Task to carry out:
Using the data below, restate exactly every line from the one with "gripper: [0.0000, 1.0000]" up to and including the one with "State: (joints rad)". No picture belongs in it.

------------

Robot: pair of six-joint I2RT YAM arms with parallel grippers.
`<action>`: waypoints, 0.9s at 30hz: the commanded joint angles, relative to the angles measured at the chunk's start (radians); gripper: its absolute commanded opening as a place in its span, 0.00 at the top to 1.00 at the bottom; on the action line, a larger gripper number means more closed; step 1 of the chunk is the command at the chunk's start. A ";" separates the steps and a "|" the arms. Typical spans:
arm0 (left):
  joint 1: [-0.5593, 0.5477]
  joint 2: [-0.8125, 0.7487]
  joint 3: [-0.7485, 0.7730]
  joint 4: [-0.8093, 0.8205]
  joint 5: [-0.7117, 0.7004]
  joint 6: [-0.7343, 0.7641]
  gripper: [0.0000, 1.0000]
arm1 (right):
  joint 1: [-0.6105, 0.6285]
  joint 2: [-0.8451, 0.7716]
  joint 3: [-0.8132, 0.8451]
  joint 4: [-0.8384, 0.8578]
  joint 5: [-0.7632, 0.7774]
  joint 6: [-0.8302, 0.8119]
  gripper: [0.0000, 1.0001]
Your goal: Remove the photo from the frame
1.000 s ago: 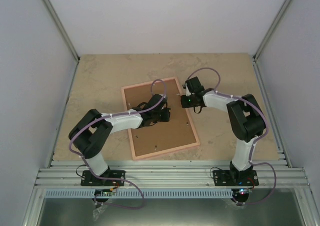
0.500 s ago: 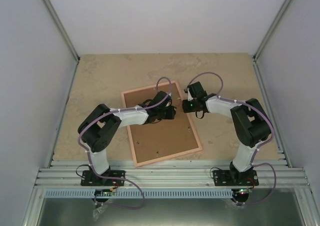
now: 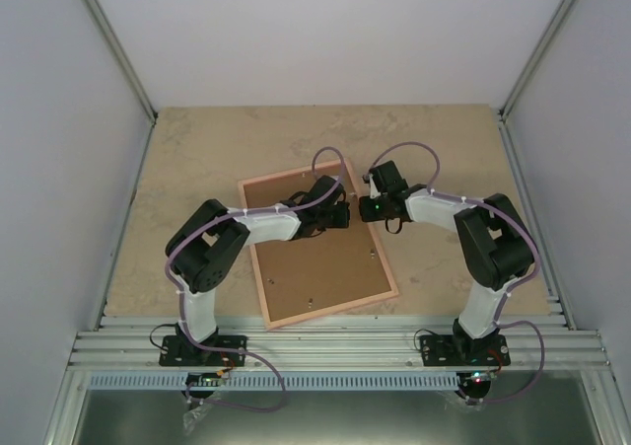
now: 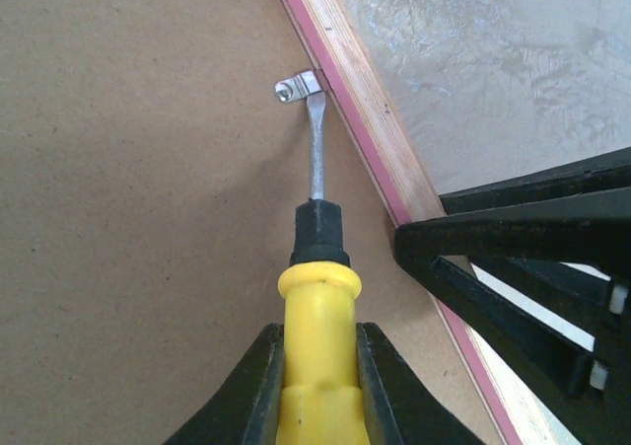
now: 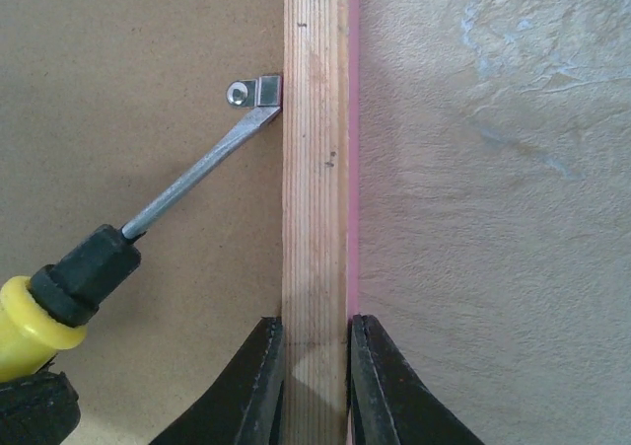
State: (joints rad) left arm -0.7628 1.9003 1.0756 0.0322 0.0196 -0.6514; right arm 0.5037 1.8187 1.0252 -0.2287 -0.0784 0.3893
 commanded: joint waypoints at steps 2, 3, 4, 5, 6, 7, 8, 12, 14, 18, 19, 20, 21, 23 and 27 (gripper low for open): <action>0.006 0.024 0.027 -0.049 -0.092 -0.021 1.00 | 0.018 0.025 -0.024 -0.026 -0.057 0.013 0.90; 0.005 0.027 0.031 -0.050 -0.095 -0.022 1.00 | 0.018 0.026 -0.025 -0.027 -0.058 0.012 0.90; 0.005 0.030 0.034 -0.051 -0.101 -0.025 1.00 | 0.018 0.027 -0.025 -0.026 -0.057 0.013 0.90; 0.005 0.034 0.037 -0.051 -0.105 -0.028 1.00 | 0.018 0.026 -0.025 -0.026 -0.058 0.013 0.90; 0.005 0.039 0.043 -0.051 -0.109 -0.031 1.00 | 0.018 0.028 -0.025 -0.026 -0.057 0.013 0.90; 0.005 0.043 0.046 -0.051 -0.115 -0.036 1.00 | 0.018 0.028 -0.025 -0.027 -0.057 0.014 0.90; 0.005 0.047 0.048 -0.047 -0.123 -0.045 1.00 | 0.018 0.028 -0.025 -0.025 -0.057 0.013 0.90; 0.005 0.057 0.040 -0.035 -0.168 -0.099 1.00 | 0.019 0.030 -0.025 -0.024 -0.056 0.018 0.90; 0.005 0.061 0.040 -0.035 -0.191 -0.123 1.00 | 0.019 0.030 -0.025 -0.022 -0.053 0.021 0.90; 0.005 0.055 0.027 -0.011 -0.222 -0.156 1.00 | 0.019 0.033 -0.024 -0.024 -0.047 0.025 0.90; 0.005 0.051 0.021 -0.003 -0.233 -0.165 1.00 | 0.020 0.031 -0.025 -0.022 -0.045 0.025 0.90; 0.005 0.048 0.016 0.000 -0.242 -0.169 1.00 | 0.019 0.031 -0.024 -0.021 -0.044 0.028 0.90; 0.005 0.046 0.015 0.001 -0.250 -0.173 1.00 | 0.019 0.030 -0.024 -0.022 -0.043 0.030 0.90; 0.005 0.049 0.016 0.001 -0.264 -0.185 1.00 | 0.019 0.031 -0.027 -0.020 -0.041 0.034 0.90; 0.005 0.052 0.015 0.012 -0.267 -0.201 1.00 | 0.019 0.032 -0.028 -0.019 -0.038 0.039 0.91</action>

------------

Task output:
  gripper: [0.0000, 1.0000]
arm1 (right):
  joint 1: [-0.6105, 0.6285]
  joint 2: [-0.8451, 0.7716]
  joint 3: [-0.8132, 0.8451]
  joint 4: [-0.8384, 0.8578]
  joint 5: [-0.7632, 0.7774]
  joint 6: [-0.8302, 0.8119]
  gripper: [0.0000, 1.0001]
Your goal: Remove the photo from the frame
1.000 s ago: 
0.500 s ago: 
now: 
now: 
now: 
State: (joints rad) left arm -0.7628 1.9003 1.0756 0.0322 0.0196 -0.6514; right arm 0.5037 1.8187 1.0252 -0.2287 -0.0784 0.3893

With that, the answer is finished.